= Aim of the task =
Could you transcribe all of the data word for word?
Segment Open
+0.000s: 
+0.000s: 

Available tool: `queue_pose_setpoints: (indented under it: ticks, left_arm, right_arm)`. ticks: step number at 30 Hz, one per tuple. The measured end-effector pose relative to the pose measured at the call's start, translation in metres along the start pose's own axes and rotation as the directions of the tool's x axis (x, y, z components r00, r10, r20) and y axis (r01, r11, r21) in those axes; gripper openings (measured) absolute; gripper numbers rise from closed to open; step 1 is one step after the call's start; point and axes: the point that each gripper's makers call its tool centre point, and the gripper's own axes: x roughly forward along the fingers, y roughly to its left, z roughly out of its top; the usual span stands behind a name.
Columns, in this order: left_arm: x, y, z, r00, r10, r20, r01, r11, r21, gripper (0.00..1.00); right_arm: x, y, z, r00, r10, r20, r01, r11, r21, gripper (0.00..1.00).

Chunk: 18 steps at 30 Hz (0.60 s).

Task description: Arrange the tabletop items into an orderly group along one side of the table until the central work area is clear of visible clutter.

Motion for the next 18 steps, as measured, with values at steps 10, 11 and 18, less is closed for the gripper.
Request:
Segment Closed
= Result of this exercise =
+0.000s: 
+0.000s: 

Available tool: `queue_pose_setpoints: (indented under it: ticks, left_arm, right_arm)`. ticks: step number at 30 Hz, one per tuple. The measured end-effector pose relative to the pose measured at the call's start, translation in metres along the start pose's own axes and rotation as the directions of the tool's x axis (x, y, z components r00, r10, r20) and y axis (r01, r11, r21) in those axes; gripper openings (measured) absolute; gripper numbers rise from closed to open; step 1 is one step after the call's start; point and axes: the point that each gripper's makers call its tool centre point, and the gripper's own axes: x roughly forward along the fingers, y roughly to its left, z roughly out of its top; the usual span stands behind a name.
Columns, in this order: left_arm: x, y, z, r00, r10, r20, r01, r11, r21, gripper (0.00..1.00); right_arm: x, y, z, r00, r10, r20, r01, r11, r21, gripper (0.00..1.00).

Chunk: 18 steps at 30 Hz (0.60 s).

Task description: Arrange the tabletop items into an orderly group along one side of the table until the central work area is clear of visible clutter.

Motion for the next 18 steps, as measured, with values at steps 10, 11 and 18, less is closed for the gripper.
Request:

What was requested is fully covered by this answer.